| |

© Joshua Paul
|
Up Close with George Gress
Page 2
Despite the Conservancy’s habitat work, the turtle is federally listed as threatened, partly because of the black market pet trade. Besides keeping the animals’ locations secret, what are you doing to help prevent poaching?
The U.S. Fish and Wildlife Service is going to start “pit tagging” turtles in Pennsylvania, and we’re going to help. The tag is the size of a grain of rice that is injected under the skin. Each tag has a unique number that can be read by a bar-code scanner.
How will that help? It’s already illegal to take the turtles from the wild, right?
Yes, but it’s tough to prove. Someone could say the turtle was raised in captivity.
In the fall, you also do volunteer work tagging northern saw-whet owls—the smallest owl in eastern North America—as well as monarch butterflies, another little species.

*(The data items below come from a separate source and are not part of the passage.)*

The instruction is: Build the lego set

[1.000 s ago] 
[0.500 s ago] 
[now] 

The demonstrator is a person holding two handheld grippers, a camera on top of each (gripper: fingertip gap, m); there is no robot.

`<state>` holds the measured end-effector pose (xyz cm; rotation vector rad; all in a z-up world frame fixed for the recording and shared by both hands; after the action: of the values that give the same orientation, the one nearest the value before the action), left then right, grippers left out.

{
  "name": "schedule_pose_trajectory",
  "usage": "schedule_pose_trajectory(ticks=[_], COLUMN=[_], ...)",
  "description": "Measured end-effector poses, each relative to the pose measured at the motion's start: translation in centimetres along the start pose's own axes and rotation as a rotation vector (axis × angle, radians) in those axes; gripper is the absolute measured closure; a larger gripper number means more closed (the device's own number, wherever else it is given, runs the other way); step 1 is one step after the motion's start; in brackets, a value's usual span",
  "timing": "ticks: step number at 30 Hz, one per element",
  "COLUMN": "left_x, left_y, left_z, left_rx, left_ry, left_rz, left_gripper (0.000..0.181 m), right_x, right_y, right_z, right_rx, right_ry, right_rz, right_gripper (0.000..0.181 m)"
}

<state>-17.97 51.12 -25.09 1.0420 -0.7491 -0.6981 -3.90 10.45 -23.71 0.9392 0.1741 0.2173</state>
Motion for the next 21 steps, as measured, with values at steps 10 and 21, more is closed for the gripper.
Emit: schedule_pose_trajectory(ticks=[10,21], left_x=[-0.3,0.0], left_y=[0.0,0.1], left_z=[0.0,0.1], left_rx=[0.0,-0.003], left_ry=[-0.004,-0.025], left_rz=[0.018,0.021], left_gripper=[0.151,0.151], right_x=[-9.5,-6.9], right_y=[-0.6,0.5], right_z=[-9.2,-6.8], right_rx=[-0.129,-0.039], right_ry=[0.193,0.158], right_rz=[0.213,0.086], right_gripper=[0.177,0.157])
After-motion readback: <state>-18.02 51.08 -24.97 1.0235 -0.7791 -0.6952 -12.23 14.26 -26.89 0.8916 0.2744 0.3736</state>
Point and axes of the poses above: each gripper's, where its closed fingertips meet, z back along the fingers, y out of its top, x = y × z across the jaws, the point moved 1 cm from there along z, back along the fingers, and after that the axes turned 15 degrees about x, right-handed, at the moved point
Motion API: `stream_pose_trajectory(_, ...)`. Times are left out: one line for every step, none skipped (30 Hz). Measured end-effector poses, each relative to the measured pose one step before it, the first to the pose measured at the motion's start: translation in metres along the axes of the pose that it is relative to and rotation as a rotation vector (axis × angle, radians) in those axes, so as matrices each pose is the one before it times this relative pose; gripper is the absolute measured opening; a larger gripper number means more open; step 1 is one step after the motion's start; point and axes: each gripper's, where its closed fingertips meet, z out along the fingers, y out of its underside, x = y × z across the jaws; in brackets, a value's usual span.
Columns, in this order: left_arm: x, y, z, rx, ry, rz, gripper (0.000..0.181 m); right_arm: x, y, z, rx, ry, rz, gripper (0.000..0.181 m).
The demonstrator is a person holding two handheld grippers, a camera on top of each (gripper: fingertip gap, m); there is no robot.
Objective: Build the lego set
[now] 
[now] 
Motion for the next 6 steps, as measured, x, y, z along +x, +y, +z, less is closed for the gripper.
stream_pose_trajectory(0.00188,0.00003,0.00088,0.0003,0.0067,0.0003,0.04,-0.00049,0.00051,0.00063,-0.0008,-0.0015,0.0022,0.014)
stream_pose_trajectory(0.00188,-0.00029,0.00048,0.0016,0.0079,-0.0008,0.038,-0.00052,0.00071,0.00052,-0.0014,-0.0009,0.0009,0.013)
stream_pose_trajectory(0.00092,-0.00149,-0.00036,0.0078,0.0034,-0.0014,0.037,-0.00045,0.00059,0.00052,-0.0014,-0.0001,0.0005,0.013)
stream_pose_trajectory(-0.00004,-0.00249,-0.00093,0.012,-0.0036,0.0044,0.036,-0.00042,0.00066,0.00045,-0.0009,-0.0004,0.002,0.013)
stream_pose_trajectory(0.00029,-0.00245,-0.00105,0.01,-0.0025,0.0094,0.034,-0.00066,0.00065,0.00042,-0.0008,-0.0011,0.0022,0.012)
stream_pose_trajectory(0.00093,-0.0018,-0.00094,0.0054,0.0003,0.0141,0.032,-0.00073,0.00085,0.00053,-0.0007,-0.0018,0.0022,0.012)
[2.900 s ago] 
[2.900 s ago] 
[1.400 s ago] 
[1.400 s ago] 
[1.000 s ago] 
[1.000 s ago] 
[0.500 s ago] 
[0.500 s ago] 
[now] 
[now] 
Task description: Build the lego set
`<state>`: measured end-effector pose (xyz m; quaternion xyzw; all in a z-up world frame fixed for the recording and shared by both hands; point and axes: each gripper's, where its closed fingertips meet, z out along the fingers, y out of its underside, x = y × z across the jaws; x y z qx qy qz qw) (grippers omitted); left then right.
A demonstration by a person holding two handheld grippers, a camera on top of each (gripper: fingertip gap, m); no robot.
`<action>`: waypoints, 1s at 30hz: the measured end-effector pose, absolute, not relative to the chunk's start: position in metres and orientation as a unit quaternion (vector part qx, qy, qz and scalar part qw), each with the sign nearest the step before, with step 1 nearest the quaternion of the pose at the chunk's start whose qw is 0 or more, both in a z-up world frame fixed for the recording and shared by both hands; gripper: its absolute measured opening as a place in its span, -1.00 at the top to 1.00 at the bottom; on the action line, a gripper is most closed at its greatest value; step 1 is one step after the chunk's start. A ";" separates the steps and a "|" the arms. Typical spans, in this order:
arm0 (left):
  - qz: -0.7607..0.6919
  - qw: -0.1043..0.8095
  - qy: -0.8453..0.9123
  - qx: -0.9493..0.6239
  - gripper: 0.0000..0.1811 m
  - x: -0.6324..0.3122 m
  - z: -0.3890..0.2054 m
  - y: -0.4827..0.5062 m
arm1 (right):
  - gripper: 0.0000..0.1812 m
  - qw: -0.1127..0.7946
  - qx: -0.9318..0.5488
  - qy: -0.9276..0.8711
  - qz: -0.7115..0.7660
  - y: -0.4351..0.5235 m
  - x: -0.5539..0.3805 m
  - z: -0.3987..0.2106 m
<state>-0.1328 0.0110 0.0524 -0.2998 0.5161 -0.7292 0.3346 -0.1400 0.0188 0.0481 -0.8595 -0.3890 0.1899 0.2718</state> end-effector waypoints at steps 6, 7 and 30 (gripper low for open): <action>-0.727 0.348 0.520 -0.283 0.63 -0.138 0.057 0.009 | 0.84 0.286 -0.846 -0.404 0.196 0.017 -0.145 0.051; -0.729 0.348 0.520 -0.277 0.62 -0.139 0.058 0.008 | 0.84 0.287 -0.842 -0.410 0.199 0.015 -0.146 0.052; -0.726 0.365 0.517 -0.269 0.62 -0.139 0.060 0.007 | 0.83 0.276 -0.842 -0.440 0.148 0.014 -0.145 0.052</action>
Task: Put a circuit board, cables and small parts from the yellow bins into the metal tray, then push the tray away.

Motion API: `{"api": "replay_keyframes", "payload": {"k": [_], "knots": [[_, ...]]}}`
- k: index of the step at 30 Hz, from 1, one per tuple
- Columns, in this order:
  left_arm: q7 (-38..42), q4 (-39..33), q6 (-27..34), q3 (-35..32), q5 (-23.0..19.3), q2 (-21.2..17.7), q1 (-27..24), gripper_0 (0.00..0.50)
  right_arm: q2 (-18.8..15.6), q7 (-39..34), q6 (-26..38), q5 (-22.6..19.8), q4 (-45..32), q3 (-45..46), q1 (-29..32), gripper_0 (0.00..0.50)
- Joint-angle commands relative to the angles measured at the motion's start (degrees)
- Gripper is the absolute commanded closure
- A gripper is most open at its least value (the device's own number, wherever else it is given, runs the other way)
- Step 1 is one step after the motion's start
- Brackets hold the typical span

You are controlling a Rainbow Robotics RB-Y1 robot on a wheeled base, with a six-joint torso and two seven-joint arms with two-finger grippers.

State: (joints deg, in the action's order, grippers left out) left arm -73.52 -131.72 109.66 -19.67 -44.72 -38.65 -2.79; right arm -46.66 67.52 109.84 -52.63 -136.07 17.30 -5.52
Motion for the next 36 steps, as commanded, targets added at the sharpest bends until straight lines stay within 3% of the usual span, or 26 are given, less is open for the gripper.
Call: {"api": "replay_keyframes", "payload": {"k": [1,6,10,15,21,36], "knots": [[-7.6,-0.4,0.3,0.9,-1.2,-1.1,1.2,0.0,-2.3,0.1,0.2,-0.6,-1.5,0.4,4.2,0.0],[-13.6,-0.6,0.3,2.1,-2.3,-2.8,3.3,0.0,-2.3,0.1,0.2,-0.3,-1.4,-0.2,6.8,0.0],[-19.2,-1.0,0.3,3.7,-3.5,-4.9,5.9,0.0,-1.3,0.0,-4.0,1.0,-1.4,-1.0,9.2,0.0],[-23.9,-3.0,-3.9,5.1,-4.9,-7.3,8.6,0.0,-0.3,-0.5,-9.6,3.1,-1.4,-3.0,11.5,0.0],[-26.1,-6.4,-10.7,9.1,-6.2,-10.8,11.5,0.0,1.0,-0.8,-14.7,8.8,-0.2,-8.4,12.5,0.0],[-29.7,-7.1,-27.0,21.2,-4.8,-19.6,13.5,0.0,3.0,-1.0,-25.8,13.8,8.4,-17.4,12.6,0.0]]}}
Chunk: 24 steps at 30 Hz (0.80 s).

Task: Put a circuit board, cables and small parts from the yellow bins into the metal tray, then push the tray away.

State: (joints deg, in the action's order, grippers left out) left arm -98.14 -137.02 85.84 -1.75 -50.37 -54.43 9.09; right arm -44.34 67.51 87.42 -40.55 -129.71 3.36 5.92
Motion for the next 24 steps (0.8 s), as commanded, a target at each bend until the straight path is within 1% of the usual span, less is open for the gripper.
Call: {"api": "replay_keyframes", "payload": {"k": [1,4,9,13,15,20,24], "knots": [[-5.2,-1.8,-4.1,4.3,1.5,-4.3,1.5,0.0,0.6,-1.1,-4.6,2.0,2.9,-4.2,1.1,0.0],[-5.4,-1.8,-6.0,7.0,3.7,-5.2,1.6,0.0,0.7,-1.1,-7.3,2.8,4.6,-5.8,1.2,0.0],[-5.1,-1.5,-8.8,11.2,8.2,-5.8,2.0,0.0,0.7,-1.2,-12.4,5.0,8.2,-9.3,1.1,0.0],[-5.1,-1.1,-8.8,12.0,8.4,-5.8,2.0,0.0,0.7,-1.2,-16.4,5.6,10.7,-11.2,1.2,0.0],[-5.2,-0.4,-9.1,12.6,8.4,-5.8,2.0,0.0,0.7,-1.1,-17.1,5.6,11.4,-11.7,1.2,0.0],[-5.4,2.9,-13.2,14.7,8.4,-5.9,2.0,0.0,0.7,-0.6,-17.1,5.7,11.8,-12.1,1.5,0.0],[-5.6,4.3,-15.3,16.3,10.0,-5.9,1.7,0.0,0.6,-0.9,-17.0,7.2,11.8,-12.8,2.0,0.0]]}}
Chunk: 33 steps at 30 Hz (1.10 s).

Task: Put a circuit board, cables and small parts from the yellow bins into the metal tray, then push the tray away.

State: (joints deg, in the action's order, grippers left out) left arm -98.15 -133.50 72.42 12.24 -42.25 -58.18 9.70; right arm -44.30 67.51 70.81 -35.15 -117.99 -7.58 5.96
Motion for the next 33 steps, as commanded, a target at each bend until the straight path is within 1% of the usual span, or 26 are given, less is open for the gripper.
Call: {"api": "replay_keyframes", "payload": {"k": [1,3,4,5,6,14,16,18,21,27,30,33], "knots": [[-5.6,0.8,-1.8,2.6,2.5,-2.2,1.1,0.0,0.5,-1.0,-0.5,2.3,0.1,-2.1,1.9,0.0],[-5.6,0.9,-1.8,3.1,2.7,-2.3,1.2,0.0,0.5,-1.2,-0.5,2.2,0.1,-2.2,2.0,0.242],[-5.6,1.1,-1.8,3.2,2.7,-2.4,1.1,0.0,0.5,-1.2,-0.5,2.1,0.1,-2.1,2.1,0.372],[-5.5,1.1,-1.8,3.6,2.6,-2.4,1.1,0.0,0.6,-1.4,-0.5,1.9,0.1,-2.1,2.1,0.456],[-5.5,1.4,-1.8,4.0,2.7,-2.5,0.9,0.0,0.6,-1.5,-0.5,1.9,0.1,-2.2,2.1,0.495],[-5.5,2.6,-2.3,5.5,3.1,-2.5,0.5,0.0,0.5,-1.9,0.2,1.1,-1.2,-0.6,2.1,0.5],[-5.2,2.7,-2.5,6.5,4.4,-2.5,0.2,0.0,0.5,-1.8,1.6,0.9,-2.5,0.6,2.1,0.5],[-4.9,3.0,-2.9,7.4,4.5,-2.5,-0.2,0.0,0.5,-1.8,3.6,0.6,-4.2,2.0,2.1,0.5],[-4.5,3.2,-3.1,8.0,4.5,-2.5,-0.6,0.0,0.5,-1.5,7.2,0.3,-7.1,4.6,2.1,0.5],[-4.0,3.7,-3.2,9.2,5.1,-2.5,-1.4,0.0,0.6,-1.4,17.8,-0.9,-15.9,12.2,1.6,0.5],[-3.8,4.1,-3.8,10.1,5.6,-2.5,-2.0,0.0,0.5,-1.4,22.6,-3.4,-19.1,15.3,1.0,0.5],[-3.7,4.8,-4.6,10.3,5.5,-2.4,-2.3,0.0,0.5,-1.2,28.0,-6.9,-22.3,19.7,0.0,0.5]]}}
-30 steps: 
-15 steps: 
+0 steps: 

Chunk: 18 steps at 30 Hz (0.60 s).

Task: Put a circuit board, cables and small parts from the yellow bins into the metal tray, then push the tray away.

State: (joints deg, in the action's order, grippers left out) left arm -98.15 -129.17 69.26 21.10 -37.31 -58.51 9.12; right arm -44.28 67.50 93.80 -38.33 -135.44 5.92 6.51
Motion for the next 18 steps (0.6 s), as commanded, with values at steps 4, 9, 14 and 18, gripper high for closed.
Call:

Isn’t working with such little critters more challenging given your size?
I’m 6 feet 4 inches and 234 pounds, so I guess I would call myself big. But I’m not sure that makes it more challenging. With the owls, my hands are big enough to hold them with one hand and band with the other. But pulling one out of the mist net is kind of scary, because you don’t want to hurt the bird.
How long does it take to get one untangled? A minute to three minutes. It’s kind of surprising—they’re very docile and, as a rule, they just hang there and let you take them out of the net. Sometimes they clack their bills as a sign of aggression or clamp on with a talon. They’re tiny and cute, but when they grab you with their talons, you’re reminded that they’re predators.
Ouch. Does that happen often?
As I’ve gotten more experience, I’ve learned how to hold them and handle them so that it doesn’t. One of the incentives to learn how to do that is to get clawed every now and then.
And how does one tag a butterfly? Very carefully, no doubt.
It’s a little sticky tag about as big as a pencil eraser and you press it on the bottom of the hind wing, hold the butterfly a couple of minutes and then release it.
Doesn’t that weigh them down?
Well, they’re pretty strong fliers, and the tag itself is pretty light, so it doesn’t seem to affect them. About two years ago, a butterfly I tagged in southeastern Pennsylvania was later found in El Rosario, Mexico, at the bottom end of the Baja Peninsula. That’s more than 2,000 miles, so those tags must not weigh them down too much.
It seems that much of what you do—from your job overseeing prescribed burns to your hobby carving wooden songbirds—requires a delicate touch.
My wife calls me a perfectionist, which is why I guess I don’t mind doing some of the detail work.